» **INSTRUCTIONS FOR THE TASK**: Go through the listing that follows and write it out exactly. Drop the pictures.

» **DATA BLOCK**:
******************************

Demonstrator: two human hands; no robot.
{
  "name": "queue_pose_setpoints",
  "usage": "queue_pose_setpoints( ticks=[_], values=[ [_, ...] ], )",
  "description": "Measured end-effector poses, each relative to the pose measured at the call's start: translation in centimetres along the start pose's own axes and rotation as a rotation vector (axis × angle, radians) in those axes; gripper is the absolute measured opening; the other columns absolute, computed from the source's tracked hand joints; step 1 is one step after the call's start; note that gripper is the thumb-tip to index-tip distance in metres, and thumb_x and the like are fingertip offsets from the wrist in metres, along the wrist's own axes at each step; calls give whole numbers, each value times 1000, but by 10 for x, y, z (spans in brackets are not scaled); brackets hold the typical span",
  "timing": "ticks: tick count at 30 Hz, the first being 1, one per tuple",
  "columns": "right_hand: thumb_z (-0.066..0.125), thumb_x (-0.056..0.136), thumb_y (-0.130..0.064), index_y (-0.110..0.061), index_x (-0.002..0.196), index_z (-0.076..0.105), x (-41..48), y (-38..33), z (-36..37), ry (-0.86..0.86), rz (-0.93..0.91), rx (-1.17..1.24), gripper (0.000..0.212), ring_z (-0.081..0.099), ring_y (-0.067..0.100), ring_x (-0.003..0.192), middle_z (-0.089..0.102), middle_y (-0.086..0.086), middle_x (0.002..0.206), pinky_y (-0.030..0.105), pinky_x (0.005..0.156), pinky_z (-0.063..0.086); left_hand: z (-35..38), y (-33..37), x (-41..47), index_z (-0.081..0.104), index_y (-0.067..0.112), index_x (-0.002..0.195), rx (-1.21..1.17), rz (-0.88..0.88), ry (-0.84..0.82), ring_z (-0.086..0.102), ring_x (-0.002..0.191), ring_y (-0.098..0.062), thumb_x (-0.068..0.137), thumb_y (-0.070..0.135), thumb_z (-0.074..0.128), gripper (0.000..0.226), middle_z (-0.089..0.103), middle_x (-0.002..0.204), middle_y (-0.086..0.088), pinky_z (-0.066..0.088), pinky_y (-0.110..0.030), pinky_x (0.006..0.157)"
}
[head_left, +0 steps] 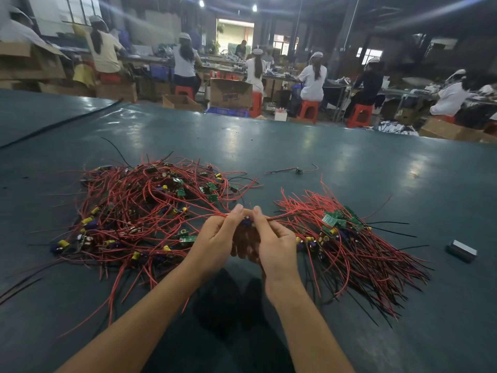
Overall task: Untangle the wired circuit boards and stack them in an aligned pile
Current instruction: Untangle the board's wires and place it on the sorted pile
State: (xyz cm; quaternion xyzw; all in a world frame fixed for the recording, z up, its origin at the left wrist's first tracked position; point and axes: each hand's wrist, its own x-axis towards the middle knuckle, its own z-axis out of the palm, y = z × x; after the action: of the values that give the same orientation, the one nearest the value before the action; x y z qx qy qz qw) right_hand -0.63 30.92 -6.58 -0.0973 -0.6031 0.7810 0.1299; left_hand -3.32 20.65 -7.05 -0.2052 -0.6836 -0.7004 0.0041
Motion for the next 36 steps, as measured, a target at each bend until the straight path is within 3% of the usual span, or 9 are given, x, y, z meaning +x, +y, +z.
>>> queue_pose_setpoints(
  ticks=[2,6,13,18,24,27,31,34,36],
  values=[
    [62,95,-31,-28,71,80,1,0,0,27,-58,-27,31,64,14,61,70,-3,66,28,61,54,-2,-3,2,70,15,59,86,25,92,61,50,-15,100,44,35,61,64,53,-7,49,-22,54],
    [60,96,-34,-26,70,80,3,-3,-7,77,-104,-45,33,42,5,49,51,-10,52,24,54,36,-7,-1,7,72,12,81,55,27,207,56,44,-13,94,45,44,45,65,55,-5,44,-19,44],
    [71,89,-26,-33,64,78,-4,-3,-2,-128,-170,-157,26,58,-3,54,70,-12,63,12,53,47,-8,3,9,77,22,66,-135,-125,276,60,48,-9,96,42,50,45,65,55,0,47,-19,47],
    [74,86,-22,-26,61,74,-5,-2,-3,-183,-192,-160,25,53,-3,46,63,-11,52,10,44,39,-8,5,9,76,18,63,-181,-118,266,61,47,-9,83,50,55,44,68,57,-3,45,-16,45],
    [71,90,-24,-28,57,73,-1,1,-6,-176,-196,-232,33,55,-3,48,64,-12,54,10,49,41,-10,1,12,77,20,66,-135,-108,226,61,48,-9,86,50,52,44,69,59,-6,46,-15,45],
    [70,90,-32,-25,61,74,3,-1,-7,-7,-134,-183,30,48,0,43,58,-11,49,15,45,37,-12,-2,15,76,16,79,-87,-117,177,57,45,-13,95,46,43,47,68,59,-8,44,-18,43],
    [66,92,-41,-15,74,70,15,-7,-18,271,81,113,31,34,4,36,48,-11,48,17,35,27,-20,-11,17,73,15,83,142,-11,190,56,47,-12,103,32,38,44,67,57,-3,42,-16,47],
    [62,93,-45,-19,77,67,19,-11,-28,409,209,275,31,38,6,38,49,-8,57,16,33,27,-24,-15,14,72,22,80,291,68,158,58,49,-11,100,39,39,43,68,59,0,43,-14,52],
    [59,96,-44,-19,82,63,21,-12,-33,455,258,337,29,38,7,40,50,-5,65,16,32,26,-24,-17,13,72,23,80,345,81,130,61,51,-13,95,47,38,45,68,60,2,48,-21,54]
  ],
)
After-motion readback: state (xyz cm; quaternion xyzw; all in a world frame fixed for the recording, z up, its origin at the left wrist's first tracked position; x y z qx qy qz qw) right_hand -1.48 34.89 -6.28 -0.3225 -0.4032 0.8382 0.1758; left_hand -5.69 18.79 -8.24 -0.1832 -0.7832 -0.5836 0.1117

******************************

» **RESPONSE**:
Demonstrator: two human hands; no robot.
{
  "name": "queue_pose_setpoints",
  "usage": "queue_pose_setpoints( ticks=[_], values=[ [_, ...] ], )",
  "description": "Measured end-effector poses, each relative to the pose measured at the call's start: translation in centimetres along the start pose's own axes and rotation as a rotation vector (axis × angle, radians) in those axes; gripper is the absolute measured opening; the other columns absolute, computed from the source's tracked hand joints; step 1 is one step after the call's start; note that gripper is the thumb-tip to index-tip distance in metres, and thumb_x and the like are fingertip offsets from the wrist in metres, along the wrist's own axes at each step; calls give whole numbers, each value times 1000, but by 10 for x, y, z (spans in brackets are not scaled); brackets hold the typical span",
  "timing": "ticks: tick count at 30 Hz, the first being 1, one per tuple",
  "columns": "right_hand: thumb_z (-0.066..0.125), thumb_x (-0.056..0.136), thumb_y (-0.130..0.064), index_y (-0.110..0.061), index_x (-0.002..0.196), index_z (-0.076..0.105), x (-41..48), y (-38..33), z (-36..37), ry (-0.86..0.86), rz (-0.93..0.91), rx (-1.17..1.24), gripper (0.000..0.212), ring_z (-0.081..0.099), ring_y (-0.067..0.100), ring_x (-0.003..0.192), middle_z (-0.089..0.102), middle_y (-0.086..0.086), middle_x (0.002..0.206), pinky_y (-0.030..0.105), pinky_x (0.005..0.156), pinky_z (-0.063..0.086); left_hand: z (-35..38), y (-33..37), x (-41..47), index_z (-0.081..0.104), index_y (-0.067..0.112), index_x (-0.002..0.195), rx (-1.21..1.17), rz (-0.88..0.88), ry (-0.84..0.82), ring_z (-0.086..0.102), ring_x (-0.002..0.191), ring_y (-0.098..0.062), thumb_x (-0.068..0.137), thumb_y (-0.070..0.135), thumb_z (-0.074..0.128), gripper (0.000..0.226), middle_z (-0.089..0.103), middle_x (-0.002..0.204), middle_y (-0.086..0.088), pinky_z (-0.066..0.088), pinky_y (-0.110..0.030), pinky_x (0.006..0.157)"
}
[head_left, +0 steps] 
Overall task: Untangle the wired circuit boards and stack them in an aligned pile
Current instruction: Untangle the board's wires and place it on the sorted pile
State: (xyz cm; quaternion xyzw; all in a world frame fixed for the recording, z up, its origin at the left wrist's first tracked position; point and axes: each hand's wrist, its own x-axis towards the middle knuckle, its own z-axis out of the palm, y = z × x; after the action: of the values that give the same orientation, the one nearest the value before the action; x y z qx qy qz qw) right_hand -0.63 30.92 -6.58 -0.0973 -0.6031 0.7810 0.1299; left_hand -3.32 20.65 -7.05 -0.2052 -0.6836 -0.7004 0.0041
Motion for the next 36 steps, as measured, a target at each bend until the straight path is within 3% of the usual span, or 9 are given, x, y, z meaning +x, +y, +z.
>>> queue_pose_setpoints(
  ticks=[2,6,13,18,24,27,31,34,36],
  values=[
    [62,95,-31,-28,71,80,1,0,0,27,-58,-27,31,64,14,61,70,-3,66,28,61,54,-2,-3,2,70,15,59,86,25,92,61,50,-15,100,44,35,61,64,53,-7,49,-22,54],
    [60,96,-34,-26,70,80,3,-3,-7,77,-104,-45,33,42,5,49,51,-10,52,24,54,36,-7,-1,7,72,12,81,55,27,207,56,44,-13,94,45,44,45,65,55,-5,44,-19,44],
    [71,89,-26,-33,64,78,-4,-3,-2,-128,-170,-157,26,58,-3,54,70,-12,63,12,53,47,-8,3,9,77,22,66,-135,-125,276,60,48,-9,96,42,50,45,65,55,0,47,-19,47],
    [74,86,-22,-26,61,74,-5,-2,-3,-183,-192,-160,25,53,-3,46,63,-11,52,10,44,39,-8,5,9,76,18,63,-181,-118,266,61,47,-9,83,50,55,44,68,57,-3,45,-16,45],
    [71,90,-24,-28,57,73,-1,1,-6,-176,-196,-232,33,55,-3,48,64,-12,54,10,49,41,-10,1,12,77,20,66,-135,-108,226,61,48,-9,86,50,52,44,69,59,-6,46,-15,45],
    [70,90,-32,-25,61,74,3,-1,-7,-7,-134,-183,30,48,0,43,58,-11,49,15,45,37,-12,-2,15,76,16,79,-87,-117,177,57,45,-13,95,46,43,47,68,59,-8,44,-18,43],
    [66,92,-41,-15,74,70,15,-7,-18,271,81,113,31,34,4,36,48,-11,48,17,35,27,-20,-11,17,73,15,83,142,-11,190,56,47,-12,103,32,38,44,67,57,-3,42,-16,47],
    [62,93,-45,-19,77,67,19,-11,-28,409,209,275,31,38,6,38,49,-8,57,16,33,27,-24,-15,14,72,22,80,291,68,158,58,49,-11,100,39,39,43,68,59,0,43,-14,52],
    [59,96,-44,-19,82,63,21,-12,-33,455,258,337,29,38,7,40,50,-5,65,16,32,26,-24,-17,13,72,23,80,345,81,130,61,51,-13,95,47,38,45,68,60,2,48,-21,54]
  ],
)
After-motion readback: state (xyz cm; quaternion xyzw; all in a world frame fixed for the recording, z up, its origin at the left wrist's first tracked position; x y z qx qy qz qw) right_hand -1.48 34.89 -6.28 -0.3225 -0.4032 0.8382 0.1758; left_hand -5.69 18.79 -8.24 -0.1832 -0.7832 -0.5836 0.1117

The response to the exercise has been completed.